Notre sang n’a pas l’odeur du jasmin : fragments d’une mémoire éclatée
Notre sang n’a pas l’odeur du jasmin est un spectacle qui ne se raconte pas, il se traverse. Comme une brûlure lente, comme une archive vivante que l’on exhume à voix nue. Il ne s’agit pas ici de rejouer l’Histoire, mais de glisser dans ses interstices — là où les récits officiels s’effacent, là où les corps témoignent à leur manière, depuis les marges, depuis l’exil intérieur.
Sur scène, la parole se fait chair. Elle dit l’indicible : l’expérience postcoloniale, le poids du silence transmis, les révoltes étouffées sous le parfum folklorisé d’un jasmin trop souvent fétichisé. Le jasmin, ici, n’a rien de romantique. Il est le masque d’une mémoire domestiquée, un symbole vidé de son sang.

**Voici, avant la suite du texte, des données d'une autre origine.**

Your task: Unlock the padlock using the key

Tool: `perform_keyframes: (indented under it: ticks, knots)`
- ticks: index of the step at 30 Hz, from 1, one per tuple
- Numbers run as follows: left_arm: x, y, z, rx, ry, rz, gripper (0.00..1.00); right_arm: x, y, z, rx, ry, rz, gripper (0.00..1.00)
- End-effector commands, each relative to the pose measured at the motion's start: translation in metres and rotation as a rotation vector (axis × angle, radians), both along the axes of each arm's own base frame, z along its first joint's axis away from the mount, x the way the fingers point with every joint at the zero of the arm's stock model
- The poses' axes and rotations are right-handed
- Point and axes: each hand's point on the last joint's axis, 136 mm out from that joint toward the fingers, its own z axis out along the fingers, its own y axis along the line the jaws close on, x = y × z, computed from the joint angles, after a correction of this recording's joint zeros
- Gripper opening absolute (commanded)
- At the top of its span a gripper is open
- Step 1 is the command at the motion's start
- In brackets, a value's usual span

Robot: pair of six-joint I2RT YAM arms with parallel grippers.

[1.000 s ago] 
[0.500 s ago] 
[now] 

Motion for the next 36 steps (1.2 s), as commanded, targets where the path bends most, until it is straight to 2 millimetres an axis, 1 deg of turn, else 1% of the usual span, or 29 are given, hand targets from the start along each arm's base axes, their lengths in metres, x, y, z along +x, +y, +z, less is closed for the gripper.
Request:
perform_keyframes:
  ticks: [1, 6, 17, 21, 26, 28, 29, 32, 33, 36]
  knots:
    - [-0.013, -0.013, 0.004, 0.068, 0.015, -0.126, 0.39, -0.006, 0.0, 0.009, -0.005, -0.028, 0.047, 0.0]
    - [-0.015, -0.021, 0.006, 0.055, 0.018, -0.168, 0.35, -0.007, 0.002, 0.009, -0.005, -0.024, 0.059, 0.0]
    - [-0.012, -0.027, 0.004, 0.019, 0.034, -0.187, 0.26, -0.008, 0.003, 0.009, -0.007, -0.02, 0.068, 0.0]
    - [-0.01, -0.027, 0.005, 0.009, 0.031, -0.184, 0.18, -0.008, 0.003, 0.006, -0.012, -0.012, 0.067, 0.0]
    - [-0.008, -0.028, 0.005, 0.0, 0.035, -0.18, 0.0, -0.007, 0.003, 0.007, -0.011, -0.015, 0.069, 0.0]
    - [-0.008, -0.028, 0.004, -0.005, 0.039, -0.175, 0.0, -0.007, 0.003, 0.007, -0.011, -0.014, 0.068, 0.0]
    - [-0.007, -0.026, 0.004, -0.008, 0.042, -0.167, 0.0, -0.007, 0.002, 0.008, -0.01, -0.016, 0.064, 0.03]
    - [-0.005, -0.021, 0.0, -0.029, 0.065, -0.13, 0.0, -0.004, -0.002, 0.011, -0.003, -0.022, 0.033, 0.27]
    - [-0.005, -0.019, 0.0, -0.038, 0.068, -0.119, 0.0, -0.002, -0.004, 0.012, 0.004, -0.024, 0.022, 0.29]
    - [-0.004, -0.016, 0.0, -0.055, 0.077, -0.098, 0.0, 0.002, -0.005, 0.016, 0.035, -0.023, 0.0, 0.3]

Le texte — à la fois brut et ciselé — se déplie comme une incantation. Il convoque des figures familiales, des gestes hérités, des fragments d’archives personnelles. Le corps de l’interprète devient lieu de passage, interface entre générations. La mise en scène est minimale, mais chargée. Chaque mouvement, chaque silence, chaque éclairage dessine un espace mental : celui de l’entre-deux, de l’identité fracturée mais résistante.
Ce spectacle n’est pas un cri, c’est une fissure. Un lieu où le politique affleure sans slogan, où le poétique ne gomme pas la douleur. Il interroge la possibilité même de témoigner, sans céder au didactisme. Il s’adresse à celles et ceux qui portent en eux des héritages lourds, des colères muettes, des appartenances multiples.
Notre sang n’a pas l’odeur du jasmin est une œuvre rare, qui touche par sa justesse, sa pudeur et sa densité. Elle fait de la scène un territoire de réappropriation : des récits, des corps, des mémoires qu’on avait voulu effacer. Et elle nous rappelle, avec force, que raconter n’est jamais neutre — surtout quand notre sang n’a jamais eu le luxe de sentir bon.